What is being asked
After locating the line that contains "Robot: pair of" in the records below, write out exactly that line and each line after it through the one that contains "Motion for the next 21", and nothing else.

Extracted material

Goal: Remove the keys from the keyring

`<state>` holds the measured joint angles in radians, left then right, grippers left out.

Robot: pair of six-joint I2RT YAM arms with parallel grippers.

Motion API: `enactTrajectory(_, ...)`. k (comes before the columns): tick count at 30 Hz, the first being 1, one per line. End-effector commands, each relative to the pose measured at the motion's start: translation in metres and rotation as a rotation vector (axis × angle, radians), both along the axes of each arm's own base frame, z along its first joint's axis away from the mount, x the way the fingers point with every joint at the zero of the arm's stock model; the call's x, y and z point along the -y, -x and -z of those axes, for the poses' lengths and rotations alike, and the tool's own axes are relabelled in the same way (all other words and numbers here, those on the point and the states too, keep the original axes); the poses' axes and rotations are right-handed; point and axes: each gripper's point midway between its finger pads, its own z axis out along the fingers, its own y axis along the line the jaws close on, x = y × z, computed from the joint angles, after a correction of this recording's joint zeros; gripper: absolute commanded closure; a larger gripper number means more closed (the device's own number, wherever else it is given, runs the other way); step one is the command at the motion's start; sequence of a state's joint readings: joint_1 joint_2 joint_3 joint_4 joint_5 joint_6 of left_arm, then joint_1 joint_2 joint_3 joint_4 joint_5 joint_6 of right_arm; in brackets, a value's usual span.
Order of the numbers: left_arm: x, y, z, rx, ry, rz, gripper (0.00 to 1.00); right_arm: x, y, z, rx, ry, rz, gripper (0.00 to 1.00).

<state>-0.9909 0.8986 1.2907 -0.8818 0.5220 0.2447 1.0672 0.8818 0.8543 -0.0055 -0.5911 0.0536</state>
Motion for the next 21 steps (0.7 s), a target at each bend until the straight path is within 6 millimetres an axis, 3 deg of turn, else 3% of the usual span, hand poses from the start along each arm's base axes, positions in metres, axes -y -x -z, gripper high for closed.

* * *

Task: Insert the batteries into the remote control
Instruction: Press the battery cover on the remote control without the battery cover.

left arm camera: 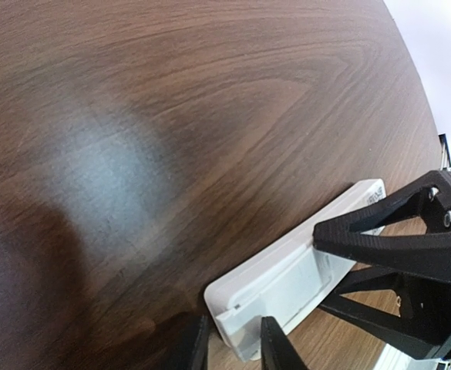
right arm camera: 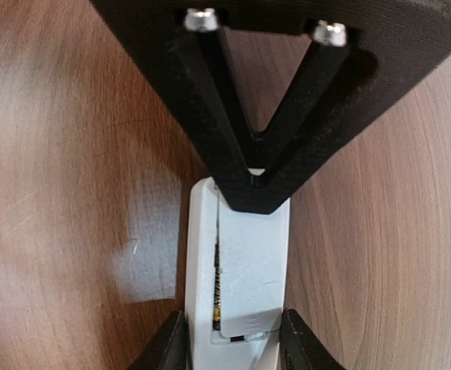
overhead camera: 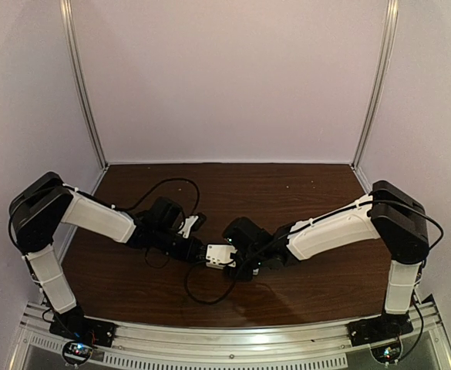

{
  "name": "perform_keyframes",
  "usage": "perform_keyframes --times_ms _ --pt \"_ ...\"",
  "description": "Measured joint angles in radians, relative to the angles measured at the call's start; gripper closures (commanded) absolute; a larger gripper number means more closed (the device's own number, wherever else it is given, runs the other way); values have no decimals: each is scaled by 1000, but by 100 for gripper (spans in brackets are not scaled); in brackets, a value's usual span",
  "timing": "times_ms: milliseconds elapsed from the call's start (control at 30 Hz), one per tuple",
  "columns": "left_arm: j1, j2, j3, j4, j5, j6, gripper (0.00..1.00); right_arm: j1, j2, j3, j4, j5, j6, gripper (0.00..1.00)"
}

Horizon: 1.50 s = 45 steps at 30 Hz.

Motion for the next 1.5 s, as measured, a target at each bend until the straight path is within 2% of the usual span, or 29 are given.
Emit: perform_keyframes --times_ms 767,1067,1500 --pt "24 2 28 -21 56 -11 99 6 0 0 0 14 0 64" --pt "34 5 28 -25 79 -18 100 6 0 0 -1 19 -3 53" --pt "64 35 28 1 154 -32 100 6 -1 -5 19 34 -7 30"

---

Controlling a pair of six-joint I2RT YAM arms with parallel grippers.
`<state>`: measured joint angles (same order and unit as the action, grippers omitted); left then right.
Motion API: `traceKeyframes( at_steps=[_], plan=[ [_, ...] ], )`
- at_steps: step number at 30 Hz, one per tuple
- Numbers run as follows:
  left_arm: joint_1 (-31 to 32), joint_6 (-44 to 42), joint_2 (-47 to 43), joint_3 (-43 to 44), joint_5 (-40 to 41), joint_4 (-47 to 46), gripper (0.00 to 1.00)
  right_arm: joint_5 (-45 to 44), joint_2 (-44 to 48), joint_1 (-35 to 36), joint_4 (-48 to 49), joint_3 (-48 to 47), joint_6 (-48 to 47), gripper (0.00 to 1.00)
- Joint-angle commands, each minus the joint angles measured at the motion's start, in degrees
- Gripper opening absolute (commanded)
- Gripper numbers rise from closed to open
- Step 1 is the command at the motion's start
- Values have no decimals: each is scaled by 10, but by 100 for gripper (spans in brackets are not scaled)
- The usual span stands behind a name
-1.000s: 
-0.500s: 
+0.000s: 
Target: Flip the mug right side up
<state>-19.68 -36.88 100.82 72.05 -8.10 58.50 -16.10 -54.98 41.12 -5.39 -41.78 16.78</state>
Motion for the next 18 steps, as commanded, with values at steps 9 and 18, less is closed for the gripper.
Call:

Answer below
Robot: pair of six-joint I2RT YAM arms with parallel grippers.

Motion API: `enactTrajectory(_, ...)`. k (comes before the columns): tick count at 30 Hz, the first being 1, one per line. End-effector commands, each relative to the pose measured at the motion's start: translation in metres and rotation as a rotation vector (axis × angle, radians), both along the axes of each arm's own base frame, z along its first joint's axis away from the mount, x the way the fingers point with every joint at the zero of the arm's stock model; the call's x, y and z point along the -y, -x and -z of those axes, for the poses' lengths and rotations alike, and the tool's own axes are relabelled in the same way (all other words and numbers here, those on the point and the states too, keep the original axes); the poses' axes and rotations are right-handed; point and axes: each gripper's point midway between its finger pads, its own z axis out along the fingers, its own y axis along the line the jaws close on, x = y × z, computed from the joint angles, after a correction of this recording's joint zeros; gripper: absolute commanded closure; a larger gripper number means more closed (the device's own number, wherever else it is given, runs the other way); step one is the command at the motion's start; sequence of a state's joint readings: joint_1 joint_2 joint_3 joint_4 joint_5 joint_6 of left_arm, then joint_1 joint_2 joint_3 joint_4 joint_5 joint_6 of right_arm; in brackets, a value's usual span.
Order of the numbers: left_arm: x, y, z, rx, ry, rz, gripper (0.00 to 1.00); right_arm: x, y, z, rx, ry, rz, gripper (0.00 to 1.00).

<state>-0.9909 0.8986 1.2907 -0.8818 0.5220 0.2447 1.0672 0.8818 0.8543 -0.0055 -0.5911 0.0536</state>
Motion for the next 21 steps (0.7 s), a target at each bend until the straight path is within 6 millimetres an axis, 3 deg of turn, else 3% of the usual span, hand poses from the start along each arm's base axes, positions in metres, axes -y -x -z, gripper high for closed.

That concludes the answer to the exercise.